Wonderfulstuff · 29/11/2018 14:39

Personally I hate the mentality that girls are these precious dolls that must be locked away in a glass cabinet in order to protect their innocence. Why are we insisting on segregating our daughters rather than teaching our sons (and daughters) about respect and consent? I would much prefer my daughter to learn how to navigate the coed world at school than have to learn at uni or in the workplace.

bonbonours · 29/11/2018 14:51

My daughter is at coed secondary, in year 8. I do worry about the sexual harassment/male domination side of things. But I worried more about how bitchy girls can be, magnified in a single sex context. Other girls are much more likely to be unpleasant about a girl's appearance or behaviour in my experience. Also I don't think single sex is good preparation for living in the real coed world. I went to coed school, had a girl join from a girls school for sixth form who went completely boy crazy as she was interacting with boys for the first time at the peak of puberty. The rest of us were much less excited about these 16 year old boys we'd known for years. So far my daughter seems to have perfectly normal platonic friendships with boys and no social issues.

bonbonours · 29/11/2018 15:10

Agree with @wonderstuff

Interviewee1001 · 29/11/2018 15:23

Both my children go to single sex schools. DD transferred from co-ed at age 8. The change in her was dramatic; she absolutely blossomed. I don’t recognise any of the bitchiness at girls schools people are describing either from her experience or my own (I went to a single-sex secondary). From my and DD friends’ experiences, I agree that the girl-girl bullying seems to be rife in co-ed because there’s pressure to impress the boys - whether or not such behaviour actually does impress them!

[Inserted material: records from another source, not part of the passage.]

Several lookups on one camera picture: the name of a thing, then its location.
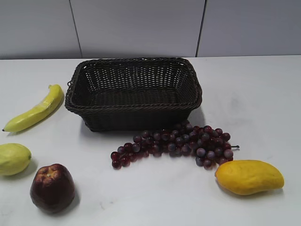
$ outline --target banana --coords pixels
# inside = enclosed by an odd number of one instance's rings
[[[19,132],[50,115],[60,104],[63,98],[63,91],[59,85],[49,85],[48,95],[31,110],[10,120],[2,131]]]

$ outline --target mango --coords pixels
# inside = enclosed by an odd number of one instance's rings
[[[217,168],[215,177],[221,187],[239,195],[250,195],[284,186],[284,178],[279,170],[259,160],[226,162]]]

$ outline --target white table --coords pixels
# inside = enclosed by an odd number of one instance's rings
[[[193,158],[150,156],[113,170],[110,153],[132,133],[92,133],[64,106],[0,143],[21,143],[30,166],[0,178],[1,226],[282,226],[299,224],[301,213],[301,56],[189,58],[203,89],[192,124],[220,127],[241,146],[235,159],[275,165],[283,190],[238,197],[222,191]],[[0,125],[38,103],[48,85],[64,91],[83,59],[0,61]],[[32,203],[29,190],[38,168],[60,163],[73,176],[78,196],[62,214],[49,216]]]

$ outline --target apple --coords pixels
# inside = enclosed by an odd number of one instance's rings
[[[68,207],[75,196],[70,172],[61,164],[38,170],[30,189],[32,202],[41,210],[57,213]]]

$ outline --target fake fruit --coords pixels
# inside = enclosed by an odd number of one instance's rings
[[[0,175],[10,176],[22,172],[31,158],[30,150],[21,144],[0,145]]]
[[[226,162],[219,166],[215,176],[220,186],[239,195],[250,195],[284,186],[284,178],[279,170],[258,160]]]
[[[49,94],[31,110],[10,120],[2,131],[19,132],[38,123],[50,115],[61,103],[63,91],[59,85],[50,85]]]
[[[33,179],[30,196],[32,202],[45,212],[62,211],[75,196],[70,172],[61,164],[40,168]]]

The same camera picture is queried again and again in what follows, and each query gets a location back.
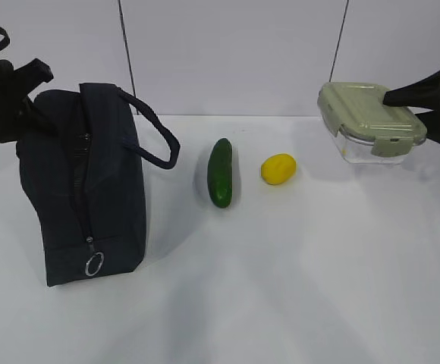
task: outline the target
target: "white surface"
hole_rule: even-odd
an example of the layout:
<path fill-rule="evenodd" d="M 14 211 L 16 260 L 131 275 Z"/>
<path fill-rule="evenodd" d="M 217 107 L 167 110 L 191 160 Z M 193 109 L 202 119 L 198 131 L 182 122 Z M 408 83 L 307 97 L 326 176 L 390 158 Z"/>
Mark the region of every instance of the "white surface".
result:
<path fill-rule="evenodd" d="M 39 58 L 52 68 L 55 79 L 38 92 L 82 82 L 131 88 L 115 0 L 0 0 L 0 26 L 11 38 L 0 59 L 18 68 Z"/>
<path fill-rule="evenodd" d="M 342 0 L 122 0 L 137 94 L 169 115 L 318 115 Z"/>
<path fill-rule="evenodd" d="M 440 0 L 350 0 L 334 81 L 406 86 L 440 70 Z"/>
<path fill-rule="evenodd" d="M 146 261 L 51 289 L 14 148 L 0 146 L 0 363 L 440 362 L 440 146 L 356 167 L 318 118 L 162 120 L 182 150 L 172 171 L 144 162 Z M 237 155 L 224 211 L 205 181 L 220 137 Z M 300 170 L 270 187 L 259 166 L 280 152 Z"/>

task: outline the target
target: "food container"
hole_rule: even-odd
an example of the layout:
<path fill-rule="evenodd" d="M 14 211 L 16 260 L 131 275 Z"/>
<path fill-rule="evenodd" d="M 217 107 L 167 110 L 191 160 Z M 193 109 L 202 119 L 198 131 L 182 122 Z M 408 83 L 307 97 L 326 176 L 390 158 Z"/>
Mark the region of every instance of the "food container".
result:
<path fill-rule="evenodd" d="M 350 163 L 398 164 L 426 140 L 426 127 L 408 108 L 382 104 L 387 87 L 326 83 L 319 92 L 323 120 Z"/>

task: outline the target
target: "black cable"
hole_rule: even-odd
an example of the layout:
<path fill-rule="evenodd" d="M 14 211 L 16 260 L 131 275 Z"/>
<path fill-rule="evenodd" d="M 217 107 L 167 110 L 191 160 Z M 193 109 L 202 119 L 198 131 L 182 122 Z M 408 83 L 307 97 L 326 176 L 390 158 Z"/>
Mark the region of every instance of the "black cable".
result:
<path fill-rule="evenodd" d="M 332 81 L 333 72 L 335 71 L 336 58 L 338 57 L 338 50 L 340 49 L 341 34 L 343 34 L 344 21 L 347 19 L 347 12 L 348 12 L 348 5 L 349 4 L 350 4 L 350 0 L 347 0 L 347 4 L 344 6 L 344 14 L 343 14 L 343 20 L 341 22 L 340 34 L 338 35 L 338 43 L 336 44 L 335 57 L 333 58 L 332 71 L 329 74 L 329 82 Z"/>

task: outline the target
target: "zipper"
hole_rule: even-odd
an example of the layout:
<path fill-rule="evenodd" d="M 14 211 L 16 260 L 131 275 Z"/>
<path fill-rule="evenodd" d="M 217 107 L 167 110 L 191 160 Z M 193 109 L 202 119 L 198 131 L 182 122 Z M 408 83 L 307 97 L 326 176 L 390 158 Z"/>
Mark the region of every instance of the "zipper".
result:
<path fill-rule="evenodd" d="M 78 134 L 74 137 L 74 202 L 83 238 L 89 245 L 90 252 L 94 253 L 93 232 L 85 194 L 85 181 L 88 171 L 91 142 L 92 136 L 89 133 Z"/>

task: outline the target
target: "metal ring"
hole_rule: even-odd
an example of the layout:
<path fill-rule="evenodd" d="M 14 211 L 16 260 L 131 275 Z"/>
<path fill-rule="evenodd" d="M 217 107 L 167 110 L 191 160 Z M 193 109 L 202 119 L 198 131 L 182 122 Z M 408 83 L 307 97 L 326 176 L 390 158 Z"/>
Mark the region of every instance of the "metal ring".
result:
<path fill-rule="evenodd" d="M 94 259 L 96 256 L 100 257 L 99 265 L 97 265 L 97 269 L 96 269 L 94 272 L 90 273 L 90 272 L 89 272 L 90 263 L 93 261 L 93 259 Z M 99 273 L 99 270 L 100 270 L 100 268 L 102 267 L 102 264 L 104 264 L 104 253 L 102 253 L 102 252 L 94 253 L 94 254 L 90 257 L 90 259 L 87 260 L 87 262 L 86 262 L 86 264 L 85 264 L 85 275 L 86 275 L 87 277 L 93 277 L 94 275 L 96 275 L 97 273 Z"/>

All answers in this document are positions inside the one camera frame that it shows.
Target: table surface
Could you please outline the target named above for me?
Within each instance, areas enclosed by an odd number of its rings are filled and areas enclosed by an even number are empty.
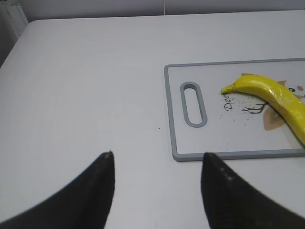
[[[305,57],[304,21],[299,10],[30,23],[0,69],[0,221],[112,150],[107,229],[209,228],[201,162],[171,154],[163,68]],[[226,163],[305,216],[305,158]]]

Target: gray cutting board rim
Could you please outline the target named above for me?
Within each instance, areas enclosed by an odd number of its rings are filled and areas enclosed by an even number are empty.
[[[208,65],[230,65],[230,64],[248,64],[248,63],[268,63],[268,62],[295,62],[305,61],[305,58],[292,59],[270,59],[270,60],[250,60],[250,61],[233,61],[233,62],[206,62],[206,63],[187,63],[187,64],[169,64],[164,67],[166,100],[169,116],[170,138],[172,145],[173,158],[176,161],[201,161],[204,150],[200,153],[179,153],[177,150],[175,123],[173,116],[173,105],[171,96],[169,69],[175,67],[190,66],[208,66]],[[252,159],[252,158],[271,158],[271,157],[292,157],[305,156],[304,148],[297,149],[276,149],[276,150],[251,150],[251,151],[233,151],[233,152],[216,152],[222,159]]]

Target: cutting board handle hole
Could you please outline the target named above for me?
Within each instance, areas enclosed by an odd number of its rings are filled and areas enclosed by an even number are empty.
[[[207,122],[201,89],[194,82],[185,82],[180,87],[185,122],[192,127],[202,127]]]
[[[186,88],[184,90],[185,101],[187,113],[189,115],[189,120],[192,123],[199,124],[202,122],[197,93],[193,88]]]

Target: banana stem
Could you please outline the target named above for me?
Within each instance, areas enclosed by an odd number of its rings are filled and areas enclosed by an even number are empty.
[[[233,91],[235,91],[235,86],[234,86],[234,84],[231,84],[231,85],[226,86],[223,89],[221,89],[221,94],[230,93]]]

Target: cutting board
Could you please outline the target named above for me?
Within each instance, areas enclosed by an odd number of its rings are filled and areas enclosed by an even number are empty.
[[[221,95],[242,74],[269,77],[305,103],[305,59],[172,64],[164,68],[173,157],[202,160],[305,156],[303,145],[265,101]]]

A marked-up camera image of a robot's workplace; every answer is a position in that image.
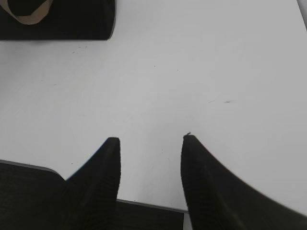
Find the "tan strap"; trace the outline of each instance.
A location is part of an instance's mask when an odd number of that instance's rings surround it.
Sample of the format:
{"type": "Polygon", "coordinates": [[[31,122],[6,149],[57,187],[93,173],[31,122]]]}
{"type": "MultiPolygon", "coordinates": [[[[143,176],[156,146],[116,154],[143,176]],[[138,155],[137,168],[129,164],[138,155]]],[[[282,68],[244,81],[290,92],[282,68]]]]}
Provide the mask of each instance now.
{"type": "Polygon", "coordinates": [[[17,16],[13,14],[9,7],[8,0],[0,0],[0,6],[2,6],[7,13],[9,13],[13,18],[15,18],[20,23],[25,25],[33,25],[39,23],[43,18],[47,16],[52,1],[53,0],[46,0],[29,16],[17,16]]]}

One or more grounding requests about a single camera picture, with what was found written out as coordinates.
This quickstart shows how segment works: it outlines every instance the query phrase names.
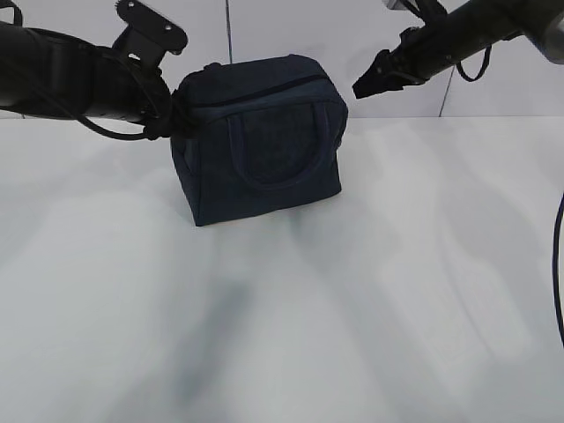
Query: bag strap
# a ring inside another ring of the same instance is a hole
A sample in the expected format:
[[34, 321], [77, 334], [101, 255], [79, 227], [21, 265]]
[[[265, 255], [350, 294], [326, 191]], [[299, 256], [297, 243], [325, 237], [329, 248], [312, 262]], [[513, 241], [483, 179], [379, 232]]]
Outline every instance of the bag strap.
[[229, 139], [231, 142], [231, 152], [235, 170], [239, 176], [252, 188], [259, 190], [288, 189], [306, 181], [323, 163], [326, 162], [334, 152], [334, 140], [330, 136], [330, 123], [327, 116], [327, 109], [324, 104], [315, 103], [312, 105], [315, 126], [319, 137], [319, 148], [311, 164], [296, 176], [284, 182], [263, 183], [254, 179], [247, 169], [246, 144], [243, 129], [243, 121], [240, 115], [228, 118]]

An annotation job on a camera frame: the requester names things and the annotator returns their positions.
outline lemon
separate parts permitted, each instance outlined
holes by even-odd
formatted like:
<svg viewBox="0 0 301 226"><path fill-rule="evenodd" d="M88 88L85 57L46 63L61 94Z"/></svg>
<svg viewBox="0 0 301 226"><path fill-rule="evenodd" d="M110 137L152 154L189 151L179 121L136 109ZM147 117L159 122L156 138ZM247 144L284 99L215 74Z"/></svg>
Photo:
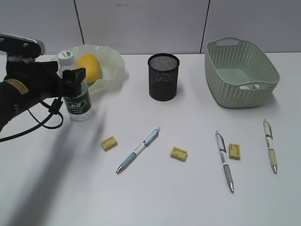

I was less certain about sending DS to an all boys school - DH was at all-boys and he suffered from having no interaction with girls/women until university. However, I’m more convinced having experienced DS at an all-boys pre-prep and prep; it probably depends very much on the individual school but where DS is really does allow the boys to explore all their interests, even those that would be deemed ‘girly’ elsewhere. For example, DS is starting to learn the flute next term because that’s an instrument that excites him. There are several boys in his school that do. According to the flute teacher, there are no boys in the co-ed schools she teaches at at all that learn the flute.

I’m now a big fan of single sex education for both boys and girls - good single sec schools allow children to expand and explore traditionally feminine/masculine interests and subjects without peer pressure that they’re encroaching on the other sex’s territory.

AornisHades · 29/11/2018 15:40

We chose co-ed for dd which was her choice too. I went to a co-ed and did STEM A levels. Dd has autism and often finds boys less complicated than the girls.
There were many other reasons the girls' school was a bad fit for her so it was an easy decision really.

ErrolTheDragon · 29/11/2018 17:00

It depends on the individual school and pupil - no school will suit every child.

Absolutely.

FWIW, my DD went to a girls' GS, it suited her admirably. It was good for STEM, the most taken A levels were maths, chemistry and biology. (It was good for humanities too, of course ). She's now in her second year doing engineering at Cambridge, and as far as I can tell having no problem at all dealing with males.

Juells · 29/11/2018 17:11

I went to a convent girls' school, but also lived in a very small town so knew boys socially, and had boyfriends from about fourteen. Don't know what it would have been like to be in a larger town and not known any boys. I don't think I'd have liked being in school with boys, life without them was very calm, in retrospect.

Carowiththegoodhair · 29/11/2018 20:14

It’s not the mentality that girls are precious dolls but I think of children as being like seedlings. Do you plant them outside in a frost straight away or keep them in a warm greenhouse until they are hardy and ready to withstand the cold winters?